103 comments on “ST 3049

  1. Another Sunday crossword where, once your brain has switched on to Dada’s wavelength, it doesn’t take long to solve. Interestingly the one thing I questioned didn’t merit a hmmm from Senf. I wonder if anyone else will mention it,.

    Thanks to Dada and to Senf – I’m so glad you decided to illustrate 17a with a song rather than a picture

      1. That’s just a gerund – as in The Taming of the Shrew – no problem at all. Now the IN in 17d…

        1. Yes, not a good clue – the wordplay definitely suggests that the answer should start with ‘WITH’ while the actual answer is appropriate for the definition.

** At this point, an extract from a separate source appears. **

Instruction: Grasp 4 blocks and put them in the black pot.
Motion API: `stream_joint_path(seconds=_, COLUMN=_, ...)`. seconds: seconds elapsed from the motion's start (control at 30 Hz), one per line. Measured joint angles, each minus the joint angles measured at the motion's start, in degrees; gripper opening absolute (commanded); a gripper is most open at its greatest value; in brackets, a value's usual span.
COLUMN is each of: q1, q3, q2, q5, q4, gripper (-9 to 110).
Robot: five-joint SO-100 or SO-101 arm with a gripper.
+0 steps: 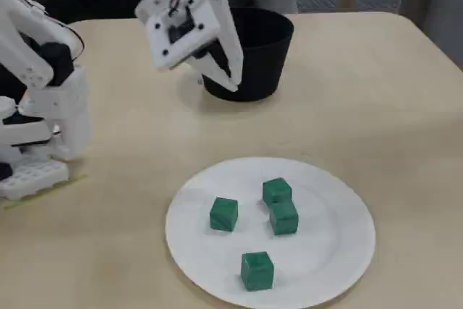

    1. I am not sure what it says about me but the Danny Kaye song came to mind immediately. It must be something about my ‘inner child’ and memories of Children’s Favourites on a Saturday Morning!

      1. And I thank you too, Senf, re the pic at 17a. I loved that movie, memories of happy songs.

      2. Senf, I do want to thank you for the Danny Kaye clip. He was just wonderful as H.C.Andersen. I must have been 13 or 14 when my parents allowed me to go downtown Into Charleston Proper, to see the movie by myself, and for weeks afterwards–having bought the film score–I sang along with ‘Wonderful, Wonderful Copenhagen!’ all around the house, and then I bought the sheet music and learned to play many of the songs on the piano. Many thanks for the uplift today.

      3. Educating Archie!

        Family Favourites, The Billy Cotton Bandshow, The Navy Lark / Round the Horne / Beyond Our Ken at lunchtime, and The Goon Show in the evening. Happy days.

        1. As many expats did, we had a shortwave radio in Jamaica and listened to the BBC all the time, so enjoyed those shows, especially the Goons.

      4. I once had a request played by Uncle Mac on Children’s Favourites in the 1950s. Rather bizarrely my request was for the 23rd psalm “The Lord’s My Shepherd” to the tune “Crimond”. I think that must have been my mother’s idea on the basis that my name was more likely to be picked out than for the popular songs for children at the same such as the Danny Kaye one

    1. I’d say it was a typo which I’ll correct to avoid further confusion – Senf being in a different time zone to the rest of us

      1. Thanks to CS for correcting my typo. I have no idea what I was thinking at the time; it might have been something that was said in one of the continual repeats of ancient British sitcoms that PBS has on a Saturday evening that I was half watching. Presently, we have The Good Life, As Time Goes By, Yes Minister, and After You’ve Gone – still they beat most of the junk that the other TV stations have had to resort to in the present circumstances.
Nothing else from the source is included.